**PROBLEM REQUIREMENTS**: Every line below should be copied out exactly.

**EXERCISE DATA**:
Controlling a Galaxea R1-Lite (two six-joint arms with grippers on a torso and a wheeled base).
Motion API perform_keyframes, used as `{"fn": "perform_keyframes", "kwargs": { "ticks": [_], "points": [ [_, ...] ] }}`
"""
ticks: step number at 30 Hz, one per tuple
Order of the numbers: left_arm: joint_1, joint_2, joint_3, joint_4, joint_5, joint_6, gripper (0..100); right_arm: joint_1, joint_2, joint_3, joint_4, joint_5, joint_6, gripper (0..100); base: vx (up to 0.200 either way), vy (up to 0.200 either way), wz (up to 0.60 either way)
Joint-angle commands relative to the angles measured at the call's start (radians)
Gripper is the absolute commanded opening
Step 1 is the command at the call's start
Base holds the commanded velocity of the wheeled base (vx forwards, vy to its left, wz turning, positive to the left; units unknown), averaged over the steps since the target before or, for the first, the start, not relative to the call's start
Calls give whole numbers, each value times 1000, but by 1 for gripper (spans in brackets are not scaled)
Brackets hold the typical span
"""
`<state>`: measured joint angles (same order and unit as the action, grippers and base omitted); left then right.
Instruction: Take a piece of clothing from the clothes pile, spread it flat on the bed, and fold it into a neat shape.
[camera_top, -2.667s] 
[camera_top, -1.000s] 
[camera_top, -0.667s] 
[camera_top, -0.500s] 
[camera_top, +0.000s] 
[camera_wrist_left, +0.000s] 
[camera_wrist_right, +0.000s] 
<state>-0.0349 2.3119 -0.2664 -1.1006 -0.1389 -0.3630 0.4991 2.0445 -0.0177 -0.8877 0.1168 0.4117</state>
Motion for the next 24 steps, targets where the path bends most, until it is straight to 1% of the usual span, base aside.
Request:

**EXPECTED OUTPUT**:
Controlling a Galaxea R1-Lite (two six-joint arms with grippers on a torso and a wheeled base).
Motion API perform_keyframes, used as `{"fn": "perform_keyframes", "kwargs": { "ticks": [_], "points": [ [_, ...] ] }}`
"""
ticks: step number at 30 Hz, one per tuple
Order of the numbers: left_arm: joint_1, joint_2, joint_3, joint_4, joint_5, joint_6, gripper (0..100); right_arm: joint_1, joint_2, joint_3, joint_4, joint_5, joint_6, gripper (0..100); base: vx (up to 0.200 either way), vy (up to 0.200 either way), wz (up to 0.60 either way)
Joint-angle commands relative to the angles measured at the call's start (radians)
Gripper is the absolute commanded opening
Step 1 is the command at the call's start
Base holds the commanded velocity of the wheeled base (vx forwards, vy to its left, wz turning, positive to the left; units unknown), averaged over the steps since the target before or, for the first, the start, not relative to the call's start
Calls give whole numbers, each value times 1000, but by 1 for gripper (spans in brackets are not scaled)
Brackets hold the typical span
"""
`<state>`: measured joint angles (same order and unit as the action, grippers and base omitted); left then right.
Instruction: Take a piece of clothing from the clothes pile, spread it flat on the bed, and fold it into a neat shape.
[camera_top, -2.667s] 
[camera_top, -1.000s] 
[camera_top, -0.667s] 
[camera_top, -0.500s] 
[camera_top, +0.000s] 
[camera_wrist_left, +0.000s] 
[camera_wrist_right, +0.000s] 
<state>-0.0349 2.3119 -0.2664 -1.1006 -0.1389 -0.3630 0.4991 2.0445 -0.0177 -0.8877 0.1168 0.4117</state>
Motion for the next 24 steps, targets where the path bends most, until it is straight to 1% of the usual span, base aside.
Request:

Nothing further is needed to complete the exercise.